**TASK TO CARRY OUT:** Print the lines of the entries below from the one with "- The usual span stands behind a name" through the final line, exactly as they appear. The pictures are not part of the copy.

**Dataset records:**

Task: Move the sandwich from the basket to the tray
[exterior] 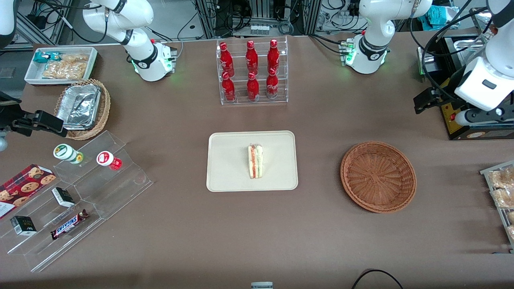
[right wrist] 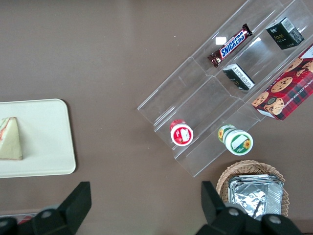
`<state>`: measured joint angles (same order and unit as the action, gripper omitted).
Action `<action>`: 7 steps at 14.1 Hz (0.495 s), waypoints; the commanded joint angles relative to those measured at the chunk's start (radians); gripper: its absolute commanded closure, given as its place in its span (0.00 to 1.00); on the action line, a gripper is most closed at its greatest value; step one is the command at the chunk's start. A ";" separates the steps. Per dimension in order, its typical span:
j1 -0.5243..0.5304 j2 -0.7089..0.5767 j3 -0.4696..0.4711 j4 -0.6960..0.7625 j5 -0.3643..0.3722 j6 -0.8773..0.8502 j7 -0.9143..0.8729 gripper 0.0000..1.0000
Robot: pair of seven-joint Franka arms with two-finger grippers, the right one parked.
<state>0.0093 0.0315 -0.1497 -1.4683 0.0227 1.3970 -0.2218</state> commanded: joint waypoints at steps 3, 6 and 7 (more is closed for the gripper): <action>0.028 -0.064 -0.008 -0.053 -0.026 -0.003 0.019 0.00; 0.028 -0.064 -0.008 -0.053 -0.037 0.000 0.021 0.00; 0.028 -0.065 -0.008 -0.053 -0.037 0.000 0.021 0.00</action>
<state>0.0193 -0.0036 -0.1498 -1.4938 0.0011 1.3966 -0.2205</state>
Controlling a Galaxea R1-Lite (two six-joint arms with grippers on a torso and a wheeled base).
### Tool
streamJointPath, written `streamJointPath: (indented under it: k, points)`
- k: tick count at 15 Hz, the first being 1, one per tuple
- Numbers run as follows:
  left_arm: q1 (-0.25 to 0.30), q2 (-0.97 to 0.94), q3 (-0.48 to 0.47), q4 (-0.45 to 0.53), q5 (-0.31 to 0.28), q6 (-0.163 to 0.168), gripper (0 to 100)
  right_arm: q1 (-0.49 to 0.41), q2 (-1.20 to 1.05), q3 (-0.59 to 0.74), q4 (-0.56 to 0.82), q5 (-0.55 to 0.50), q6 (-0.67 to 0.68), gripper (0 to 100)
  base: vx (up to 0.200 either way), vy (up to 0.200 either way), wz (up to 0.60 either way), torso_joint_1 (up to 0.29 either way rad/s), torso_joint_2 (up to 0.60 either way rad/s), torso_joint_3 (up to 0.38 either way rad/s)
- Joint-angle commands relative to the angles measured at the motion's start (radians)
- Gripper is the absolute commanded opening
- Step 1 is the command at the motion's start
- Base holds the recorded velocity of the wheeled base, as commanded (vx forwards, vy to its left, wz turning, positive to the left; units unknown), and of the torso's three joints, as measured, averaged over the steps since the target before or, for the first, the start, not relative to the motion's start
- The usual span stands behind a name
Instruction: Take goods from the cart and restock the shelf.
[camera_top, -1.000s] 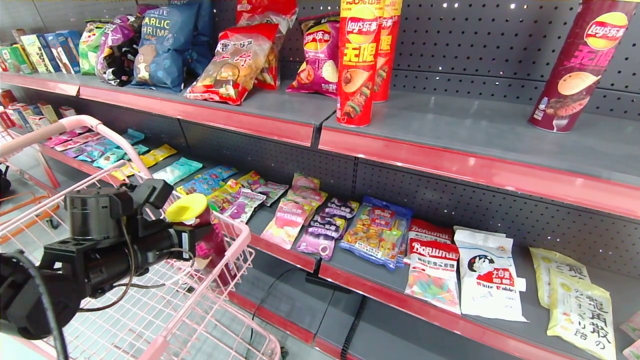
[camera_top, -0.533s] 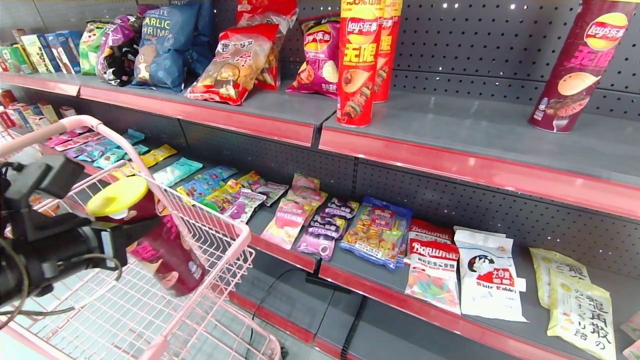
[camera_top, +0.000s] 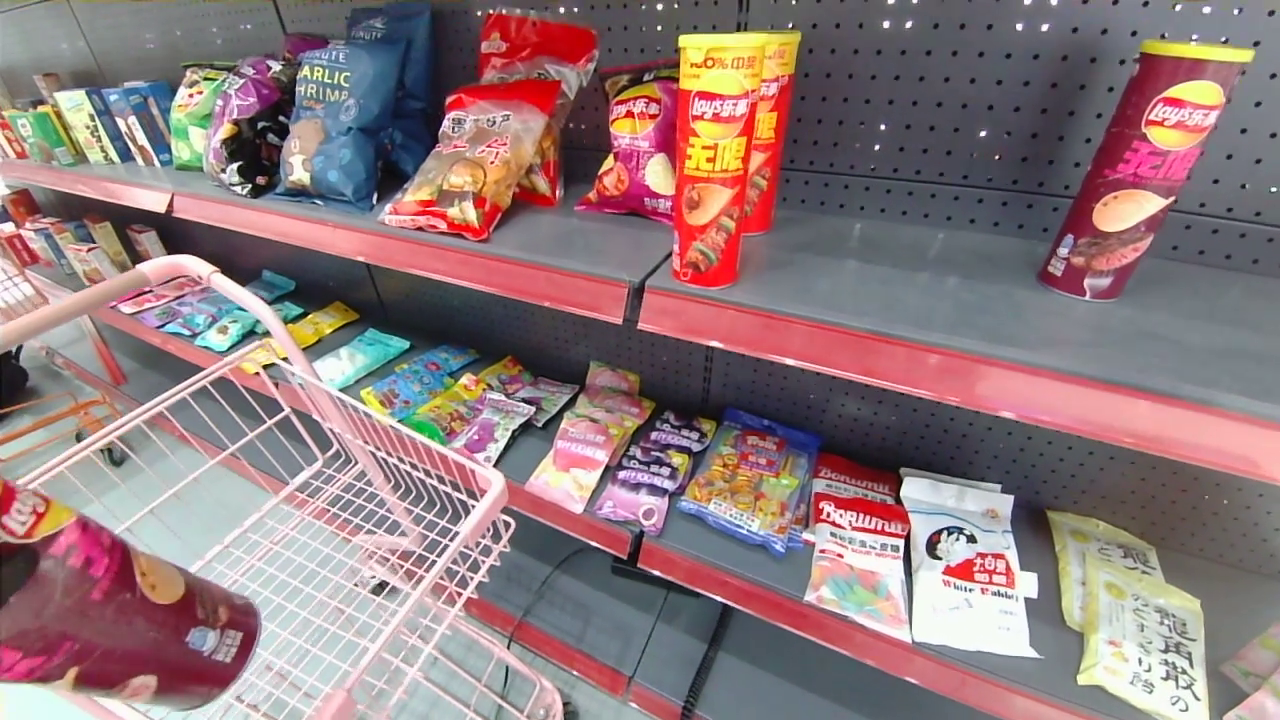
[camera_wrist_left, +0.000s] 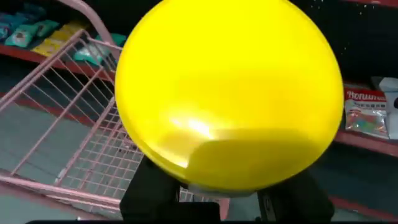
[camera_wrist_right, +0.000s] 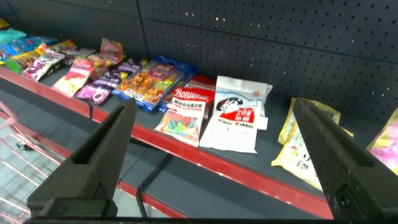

**RESPONSE AREA:**
- The usual span stands behind a name
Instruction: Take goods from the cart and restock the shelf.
[camera_top, -1.000s] 
[camera_top, -0.533s] 
[camera_top, +0.000s] 
[camera_wrist_left, +0.000s] 
[camera_wrist_right, +0.000s] 

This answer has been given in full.